Des indicatifs d’appel composés de deux lettres et de quatre chiffres sont aussi utilisés pour les autres entreprises FM de faible puissance qui ne sont pas tenues d’être autorisées sous licence du CRTC, telles que les stations d’information touristique ou les stations de courte durée d’événements spéciaux.

Retour à la référence de la note de bas de page 1

Note de bas de page 2

Les licences de radiodiffusion sont délivrées par le CRTC.

Retour à la référence de la note de bas de page 2

Note de bas de page 3

La formule modifiée de la densité de puissance en espace libre permet de tenir compte de la réflexion de l’onde de sol. Le champ E équivalent englobe les champs E direct et réfléchi dans lesquels la composante réfléchie vaut 60 % de la composante directe. Le modèle modifié de propagation en espace libre peut être exprimé comme suit :
Wm = 2,56 × p.i.r.e. /4πr2
où :
Wm est la densité de puissance produite par l’antenne au point d’intérêt (W/m2)
p.i.r.e. est la puissance isotrope rayonnée équivalente (W).
r est la distance par rapport au centre de rayonnement de l’antenne au point d’intérêt (m).

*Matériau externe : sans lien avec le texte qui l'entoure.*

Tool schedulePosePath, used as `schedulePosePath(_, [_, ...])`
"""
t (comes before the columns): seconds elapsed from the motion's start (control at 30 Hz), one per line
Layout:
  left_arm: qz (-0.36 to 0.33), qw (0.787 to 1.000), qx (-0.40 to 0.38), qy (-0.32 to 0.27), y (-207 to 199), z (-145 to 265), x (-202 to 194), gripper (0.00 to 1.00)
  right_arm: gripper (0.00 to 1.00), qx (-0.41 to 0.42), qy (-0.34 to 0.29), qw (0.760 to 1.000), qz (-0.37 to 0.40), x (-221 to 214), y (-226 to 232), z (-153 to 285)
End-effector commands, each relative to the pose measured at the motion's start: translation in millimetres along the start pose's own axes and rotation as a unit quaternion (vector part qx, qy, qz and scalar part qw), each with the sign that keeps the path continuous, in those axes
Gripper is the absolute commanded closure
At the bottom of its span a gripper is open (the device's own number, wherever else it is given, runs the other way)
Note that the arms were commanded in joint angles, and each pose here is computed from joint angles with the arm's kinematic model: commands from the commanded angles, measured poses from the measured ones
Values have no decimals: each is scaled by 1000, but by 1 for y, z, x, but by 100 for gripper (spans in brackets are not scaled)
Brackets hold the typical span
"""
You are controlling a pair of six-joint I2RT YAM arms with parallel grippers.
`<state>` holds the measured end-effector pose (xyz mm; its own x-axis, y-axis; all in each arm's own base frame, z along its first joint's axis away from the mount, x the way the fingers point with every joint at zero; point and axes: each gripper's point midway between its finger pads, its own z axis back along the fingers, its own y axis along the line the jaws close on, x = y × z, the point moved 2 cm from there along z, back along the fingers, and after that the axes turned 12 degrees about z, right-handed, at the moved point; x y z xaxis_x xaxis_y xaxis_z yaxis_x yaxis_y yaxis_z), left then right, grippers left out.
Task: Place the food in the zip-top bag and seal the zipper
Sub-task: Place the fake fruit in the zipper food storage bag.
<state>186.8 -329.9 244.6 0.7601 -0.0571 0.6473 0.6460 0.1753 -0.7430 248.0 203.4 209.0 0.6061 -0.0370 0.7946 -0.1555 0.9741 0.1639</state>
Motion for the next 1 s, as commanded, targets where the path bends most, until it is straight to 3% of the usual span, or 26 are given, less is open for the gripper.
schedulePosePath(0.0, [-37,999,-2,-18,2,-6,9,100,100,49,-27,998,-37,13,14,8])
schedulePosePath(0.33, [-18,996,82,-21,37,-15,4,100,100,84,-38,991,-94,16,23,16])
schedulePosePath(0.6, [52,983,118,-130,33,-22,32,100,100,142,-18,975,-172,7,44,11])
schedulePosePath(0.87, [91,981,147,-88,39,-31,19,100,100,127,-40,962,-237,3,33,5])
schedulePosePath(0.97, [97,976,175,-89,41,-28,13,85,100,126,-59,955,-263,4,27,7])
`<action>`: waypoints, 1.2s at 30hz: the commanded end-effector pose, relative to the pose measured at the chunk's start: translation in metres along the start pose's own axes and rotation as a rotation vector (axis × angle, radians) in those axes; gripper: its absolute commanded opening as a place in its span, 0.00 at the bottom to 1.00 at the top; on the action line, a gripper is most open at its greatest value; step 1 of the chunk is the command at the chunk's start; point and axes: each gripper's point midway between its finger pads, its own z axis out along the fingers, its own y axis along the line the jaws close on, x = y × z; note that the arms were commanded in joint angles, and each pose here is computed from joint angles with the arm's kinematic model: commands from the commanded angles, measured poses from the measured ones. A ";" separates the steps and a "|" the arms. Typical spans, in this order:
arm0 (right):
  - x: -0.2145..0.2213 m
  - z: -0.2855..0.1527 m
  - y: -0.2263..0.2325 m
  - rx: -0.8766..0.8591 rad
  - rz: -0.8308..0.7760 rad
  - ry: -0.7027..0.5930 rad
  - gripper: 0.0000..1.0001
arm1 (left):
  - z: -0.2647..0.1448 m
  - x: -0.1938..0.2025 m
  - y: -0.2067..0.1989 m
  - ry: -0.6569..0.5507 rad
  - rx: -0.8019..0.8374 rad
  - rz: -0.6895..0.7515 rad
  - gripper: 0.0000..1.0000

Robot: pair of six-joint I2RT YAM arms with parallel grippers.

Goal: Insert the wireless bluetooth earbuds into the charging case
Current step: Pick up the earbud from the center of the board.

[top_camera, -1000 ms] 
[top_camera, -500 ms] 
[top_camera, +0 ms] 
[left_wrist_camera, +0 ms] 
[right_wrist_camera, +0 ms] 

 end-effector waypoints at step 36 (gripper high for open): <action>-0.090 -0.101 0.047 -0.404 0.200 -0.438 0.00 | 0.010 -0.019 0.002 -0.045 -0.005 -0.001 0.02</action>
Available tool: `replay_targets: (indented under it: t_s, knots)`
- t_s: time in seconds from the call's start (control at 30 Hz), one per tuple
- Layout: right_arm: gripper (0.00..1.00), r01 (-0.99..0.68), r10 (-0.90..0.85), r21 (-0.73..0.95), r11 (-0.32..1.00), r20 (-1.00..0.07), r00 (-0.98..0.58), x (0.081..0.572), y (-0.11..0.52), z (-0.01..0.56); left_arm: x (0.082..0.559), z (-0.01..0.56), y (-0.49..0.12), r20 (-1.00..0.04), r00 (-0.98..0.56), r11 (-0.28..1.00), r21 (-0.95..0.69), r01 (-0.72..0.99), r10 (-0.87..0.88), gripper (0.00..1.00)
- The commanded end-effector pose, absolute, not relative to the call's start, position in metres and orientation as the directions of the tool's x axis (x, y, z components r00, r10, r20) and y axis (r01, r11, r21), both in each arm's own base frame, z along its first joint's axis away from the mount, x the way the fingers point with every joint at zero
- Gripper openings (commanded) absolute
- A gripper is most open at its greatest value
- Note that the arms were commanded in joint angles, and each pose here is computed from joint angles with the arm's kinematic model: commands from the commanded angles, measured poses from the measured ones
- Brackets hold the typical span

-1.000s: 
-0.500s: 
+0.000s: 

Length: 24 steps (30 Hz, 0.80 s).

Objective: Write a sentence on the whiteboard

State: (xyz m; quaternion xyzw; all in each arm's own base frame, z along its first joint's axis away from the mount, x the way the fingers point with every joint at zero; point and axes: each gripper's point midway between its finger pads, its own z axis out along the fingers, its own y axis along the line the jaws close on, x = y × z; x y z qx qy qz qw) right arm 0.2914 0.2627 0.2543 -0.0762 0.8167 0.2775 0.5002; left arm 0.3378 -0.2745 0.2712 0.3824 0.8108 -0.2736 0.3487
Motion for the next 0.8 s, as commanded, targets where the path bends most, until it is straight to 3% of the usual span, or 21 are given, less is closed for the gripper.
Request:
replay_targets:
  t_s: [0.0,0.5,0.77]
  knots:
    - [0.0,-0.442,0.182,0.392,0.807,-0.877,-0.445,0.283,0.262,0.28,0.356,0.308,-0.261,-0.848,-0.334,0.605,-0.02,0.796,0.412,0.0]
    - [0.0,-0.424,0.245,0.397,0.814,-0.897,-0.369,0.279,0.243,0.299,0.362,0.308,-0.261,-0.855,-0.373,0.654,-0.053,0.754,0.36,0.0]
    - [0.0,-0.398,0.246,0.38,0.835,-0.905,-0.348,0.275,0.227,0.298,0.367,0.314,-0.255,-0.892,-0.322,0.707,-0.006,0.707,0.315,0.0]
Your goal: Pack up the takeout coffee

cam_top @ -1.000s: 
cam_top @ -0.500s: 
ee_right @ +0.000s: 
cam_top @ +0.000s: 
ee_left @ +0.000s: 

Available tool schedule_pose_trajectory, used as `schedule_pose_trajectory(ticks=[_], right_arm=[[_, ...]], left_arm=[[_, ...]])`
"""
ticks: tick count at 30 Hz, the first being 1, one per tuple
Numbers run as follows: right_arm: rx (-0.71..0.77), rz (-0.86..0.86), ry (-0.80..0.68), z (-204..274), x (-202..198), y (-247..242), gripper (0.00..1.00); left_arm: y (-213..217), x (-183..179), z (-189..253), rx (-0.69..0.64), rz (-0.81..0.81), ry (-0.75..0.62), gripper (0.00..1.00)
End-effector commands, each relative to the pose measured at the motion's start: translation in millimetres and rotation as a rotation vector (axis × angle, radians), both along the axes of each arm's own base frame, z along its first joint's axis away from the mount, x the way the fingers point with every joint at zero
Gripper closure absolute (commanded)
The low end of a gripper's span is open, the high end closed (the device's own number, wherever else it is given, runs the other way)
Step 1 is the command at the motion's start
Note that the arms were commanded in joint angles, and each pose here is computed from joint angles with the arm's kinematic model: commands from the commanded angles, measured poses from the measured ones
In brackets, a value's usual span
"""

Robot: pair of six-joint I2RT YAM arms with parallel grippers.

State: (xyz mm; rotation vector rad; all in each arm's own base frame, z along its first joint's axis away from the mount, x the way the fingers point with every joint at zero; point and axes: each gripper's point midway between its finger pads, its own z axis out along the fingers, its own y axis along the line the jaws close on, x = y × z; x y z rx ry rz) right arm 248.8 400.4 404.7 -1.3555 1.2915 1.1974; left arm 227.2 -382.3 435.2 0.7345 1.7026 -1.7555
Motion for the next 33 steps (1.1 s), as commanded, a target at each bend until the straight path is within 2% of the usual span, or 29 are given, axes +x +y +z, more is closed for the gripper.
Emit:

Retour à la référence de la note de bas de page 3

Note de bas de page 4

Voir la section 3.3.1 du document LD-08, Lignes directrices pour la préparation de rapports de conformité sur l’exposition aux radiofréquences (RF) pour les systèmes d’antenne de radiocommunication et de radiodiffusion, pour les directives lorsque des calculs détaillés sont utilisés pour démontrer la conformité.

Retour à la référence de la note de bas de page 4

Note de bas de page 5

En plus des installations RF à l’emplacement faisant l’objet de l’étude, les antennes de transmission avoisinantes peuvent aussi avoir des répercussions sur les calculs, surtout s’il s’agit de stations à haute puissance. On doit évaluer l’environnement radio complet au moment d’évaluer la conformité au Code de sécurité 6. Les prévisions mathématiques et les mesures sur le terrain ont démontré que les stations sans fil autres que de radiodiffusion qui sont éloignées de plus de 100 m ont des effets négligeables sur le degré d’exposition global. On doit porter une attention particulière aux stations de radiodiffusion situées à moins de 1 km de l’emplacement proposé. Si on pense que des stations avoisinantes peuvent influer sur les niveaux RF à l’emplacement étudié, on doit tenir compte de ces stations dans les calculs détaillés. Si on exclut des calculs certains systèmes d’antenne, il faut le justifier.